▶ _Directions_
Among the lines of the records below, copy those that hold the word "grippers".

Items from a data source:
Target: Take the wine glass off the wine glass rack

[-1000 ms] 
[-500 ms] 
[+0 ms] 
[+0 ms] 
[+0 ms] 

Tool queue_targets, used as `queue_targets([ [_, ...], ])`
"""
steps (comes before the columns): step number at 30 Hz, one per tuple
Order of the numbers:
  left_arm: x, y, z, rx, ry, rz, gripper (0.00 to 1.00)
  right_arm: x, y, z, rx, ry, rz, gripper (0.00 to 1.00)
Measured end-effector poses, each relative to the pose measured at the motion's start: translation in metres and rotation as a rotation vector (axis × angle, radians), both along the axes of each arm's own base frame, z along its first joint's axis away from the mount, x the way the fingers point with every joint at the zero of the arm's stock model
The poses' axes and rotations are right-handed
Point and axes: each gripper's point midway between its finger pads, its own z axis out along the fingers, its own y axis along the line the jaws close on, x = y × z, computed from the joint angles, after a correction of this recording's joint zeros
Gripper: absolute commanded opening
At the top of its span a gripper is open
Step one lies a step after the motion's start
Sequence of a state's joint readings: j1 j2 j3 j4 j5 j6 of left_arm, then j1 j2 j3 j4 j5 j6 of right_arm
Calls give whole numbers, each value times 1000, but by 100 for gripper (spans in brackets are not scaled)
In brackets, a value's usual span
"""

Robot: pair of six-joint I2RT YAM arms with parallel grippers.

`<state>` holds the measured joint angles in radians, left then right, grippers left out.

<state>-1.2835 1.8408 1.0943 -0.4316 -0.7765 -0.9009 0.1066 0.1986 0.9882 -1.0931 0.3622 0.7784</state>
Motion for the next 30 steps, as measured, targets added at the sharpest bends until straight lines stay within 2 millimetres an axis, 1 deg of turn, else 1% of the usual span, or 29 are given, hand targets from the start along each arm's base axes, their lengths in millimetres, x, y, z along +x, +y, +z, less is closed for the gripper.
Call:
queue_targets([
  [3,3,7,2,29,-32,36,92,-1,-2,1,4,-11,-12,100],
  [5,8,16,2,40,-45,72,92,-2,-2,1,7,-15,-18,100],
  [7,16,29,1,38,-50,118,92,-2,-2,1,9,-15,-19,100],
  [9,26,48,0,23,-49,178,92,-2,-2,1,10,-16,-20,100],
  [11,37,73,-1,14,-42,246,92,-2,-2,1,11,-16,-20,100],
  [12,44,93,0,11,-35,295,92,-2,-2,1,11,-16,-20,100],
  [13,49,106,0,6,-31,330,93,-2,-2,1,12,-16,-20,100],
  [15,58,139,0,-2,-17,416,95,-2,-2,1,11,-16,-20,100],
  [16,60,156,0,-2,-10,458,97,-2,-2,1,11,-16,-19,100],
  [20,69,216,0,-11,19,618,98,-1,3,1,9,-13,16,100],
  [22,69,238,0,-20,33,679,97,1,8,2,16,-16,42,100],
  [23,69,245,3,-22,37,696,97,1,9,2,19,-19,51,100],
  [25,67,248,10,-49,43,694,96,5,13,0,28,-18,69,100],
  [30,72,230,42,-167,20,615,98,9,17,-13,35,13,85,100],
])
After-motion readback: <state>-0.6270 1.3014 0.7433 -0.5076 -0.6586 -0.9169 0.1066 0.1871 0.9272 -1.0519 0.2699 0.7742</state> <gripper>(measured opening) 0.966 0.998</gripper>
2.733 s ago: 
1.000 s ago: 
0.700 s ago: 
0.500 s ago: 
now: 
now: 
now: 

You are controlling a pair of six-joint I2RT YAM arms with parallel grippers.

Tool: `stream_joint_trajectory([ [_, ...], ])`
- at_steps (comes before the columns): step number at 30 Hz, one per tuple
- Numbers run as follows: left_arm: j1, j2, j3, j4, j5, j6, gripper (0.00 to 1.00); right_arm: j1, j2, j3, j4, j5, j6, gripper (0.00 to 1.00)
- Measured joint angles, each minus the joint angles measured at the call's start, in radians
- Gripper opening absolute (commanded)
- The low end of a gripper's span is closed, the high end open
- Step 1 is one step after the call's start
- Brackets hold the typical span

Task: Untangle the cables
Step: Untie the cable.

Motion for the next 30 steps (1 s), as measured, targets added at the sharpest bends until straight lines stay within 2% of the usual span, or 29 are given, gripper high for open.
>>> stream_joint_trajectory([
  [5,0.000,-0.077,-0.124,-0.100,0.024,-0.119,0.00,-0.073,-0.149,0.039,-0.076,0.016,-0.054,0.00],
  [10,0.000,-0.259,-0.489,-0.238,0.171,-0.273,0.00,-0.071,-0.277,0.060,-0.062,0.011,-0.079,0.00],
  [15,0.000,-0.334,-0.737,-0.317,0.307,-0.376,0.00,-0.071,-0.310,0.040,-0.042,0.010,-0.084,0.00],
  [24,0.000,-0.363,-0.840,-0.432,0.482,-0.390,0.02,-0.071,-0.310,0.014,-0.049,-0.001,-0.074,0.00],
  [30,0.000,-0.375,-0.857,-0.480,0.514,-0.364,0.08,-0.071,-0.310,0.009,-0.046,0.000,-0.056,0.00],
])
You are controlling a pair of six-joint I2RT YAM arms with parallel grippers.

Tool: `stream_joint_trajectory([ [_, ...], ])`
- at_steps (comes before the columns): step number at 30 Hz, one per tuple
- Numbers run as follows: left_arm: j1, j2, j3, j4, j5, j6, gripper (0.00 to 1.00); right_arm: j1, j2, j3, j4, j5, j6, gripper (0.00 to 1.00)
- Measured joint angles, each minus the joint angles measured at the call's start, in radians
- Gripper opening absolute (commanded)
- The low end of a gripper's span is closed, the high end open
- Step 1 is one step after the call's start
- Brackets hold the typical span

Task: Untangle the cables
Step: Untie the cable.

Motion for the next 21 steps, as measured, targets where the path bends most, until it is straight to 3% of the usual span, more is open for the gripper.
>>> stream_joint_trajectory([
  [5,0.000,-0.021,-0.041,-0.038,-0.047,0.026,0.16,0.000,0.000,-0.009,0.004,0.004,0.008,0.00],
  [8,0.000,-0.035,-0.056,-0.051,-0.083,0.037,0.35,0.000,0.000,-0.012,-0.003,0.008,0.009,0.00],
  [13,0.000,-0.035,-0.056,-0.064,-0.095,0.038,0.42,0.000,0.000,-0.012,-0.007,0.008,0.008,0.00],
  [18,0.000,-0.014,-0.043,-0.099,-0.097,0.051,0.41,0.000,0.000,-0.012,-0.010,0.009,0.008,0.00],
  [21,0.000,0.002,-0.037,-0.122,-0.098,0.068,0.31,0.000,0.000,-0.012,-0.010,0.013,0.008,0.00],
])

▶ _Exercise solution_
Robot: pair of six-joint I2RT YAM arms with parallel grippers.
`<state>` holds the measured joint angles in radians, left then right, grippers left out.
You are controlling a pair of six-joint I2RT YAM arms with parallel grippers.
You are controlling a pair of six-joint I2RT YAM arms with parallel grippers.

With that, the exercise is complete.